I guess I should point out that this would constitute a very large tax CUT for these people, and a large net loss for the treasury; based on what? The idea that rich people's kids need to be richer, that familial wealth needs to grow to even a greater extent than it already does?
Cycloptichorn
@Cycloptichorn,
That is true. I guess you'd have to have a higher upper bracket for those with over $1 million in income, something I don't have a problem with either.
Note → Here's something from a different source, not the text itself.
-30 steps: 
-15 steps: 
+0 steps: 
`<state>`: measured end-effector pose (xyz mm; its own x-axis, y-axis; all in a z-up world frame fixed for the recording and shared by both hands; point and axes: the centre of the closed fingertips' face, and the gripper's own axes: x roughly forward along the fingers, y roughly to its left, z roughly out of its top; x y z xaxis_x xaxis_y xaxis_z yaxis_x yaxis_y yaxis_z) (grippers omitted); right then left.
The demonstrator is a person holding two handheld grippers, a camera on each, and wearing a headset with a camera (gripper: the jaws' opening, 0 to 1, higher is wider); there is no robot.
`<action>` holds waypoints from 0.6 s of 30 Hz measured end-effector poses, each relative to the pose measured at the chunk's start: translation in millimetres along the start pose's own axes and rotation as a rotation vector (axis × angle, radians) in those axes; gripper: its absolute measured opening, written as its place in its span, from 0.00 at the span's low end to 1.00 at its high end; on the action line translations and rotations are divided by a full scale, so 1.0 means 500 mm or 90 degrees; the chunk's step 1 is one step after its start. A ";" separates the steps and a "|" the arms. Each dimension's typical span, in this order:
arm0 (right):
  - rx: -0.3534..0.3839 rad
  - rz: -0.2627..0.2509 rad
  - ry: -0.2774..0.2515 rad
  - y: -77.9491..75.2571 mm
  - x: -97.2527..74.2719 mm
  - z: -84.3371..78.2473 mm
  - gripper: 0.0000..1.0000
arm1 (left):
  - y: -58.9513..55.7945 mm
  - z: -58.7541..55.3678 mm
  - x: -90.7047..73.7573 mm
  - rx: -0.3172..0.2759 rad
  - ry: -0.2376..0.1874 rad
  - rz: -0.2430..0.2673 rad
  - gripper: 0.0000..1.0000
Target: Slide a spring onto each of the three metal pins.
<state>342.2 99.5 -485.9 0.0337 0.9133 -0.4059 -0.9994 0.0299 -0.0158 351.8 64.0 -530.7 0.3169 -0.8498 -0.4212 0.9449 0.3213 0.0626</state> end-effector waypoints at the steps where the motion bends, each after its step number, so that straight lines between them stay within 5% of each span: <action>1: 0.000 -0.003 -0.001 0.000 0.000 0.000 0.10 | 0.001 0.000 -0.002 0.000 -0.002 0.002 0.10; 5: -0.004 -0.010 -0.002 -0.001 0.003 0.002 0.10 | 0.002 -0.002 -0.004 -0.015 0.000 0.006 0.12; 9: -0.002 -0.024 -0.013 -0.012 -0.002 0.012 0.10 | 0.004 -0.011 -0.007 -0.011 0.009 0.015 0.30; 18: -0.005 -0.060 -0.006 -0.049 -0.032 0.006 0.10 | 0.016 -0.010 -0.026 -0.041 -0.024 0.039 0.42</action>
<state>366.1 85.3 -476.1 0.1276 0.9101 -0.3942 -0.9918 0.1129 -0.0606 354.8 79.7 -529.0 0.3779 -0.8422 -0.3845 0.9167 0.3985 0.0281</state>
The other part is that current inheritance laws have lots of loopholes that allow those with great wealth to escape much of the tax anyway, so if you could close the loopholes, a 25%-35% hit probably yields the same result.
@engineer,
engineer wrote:
That is true. I guess you'd have to have a higher upper bracket for those with over $1 million in income, something I don't have a problem with either. The other part is that current inheritance laws have lots of loopholes that allow those with great wealth to escape much of the tax anyway, so if you could close the loopholes, a 25%-35% hit probably yields the same result.
Yeah, but I'm not actually against those 'loopholes.' What they really do is encourage the rich to have end-of-life planning, and especially to donate to charities near the end of their lives.
The families of the rich don't like the current system, because it encourages a certain level of dilution of the fortune - they'd rather see it ALL go to them, then to see the lawyers of their dying grammy or whatever figure out ways to spread the money out amongst the extended family and charities.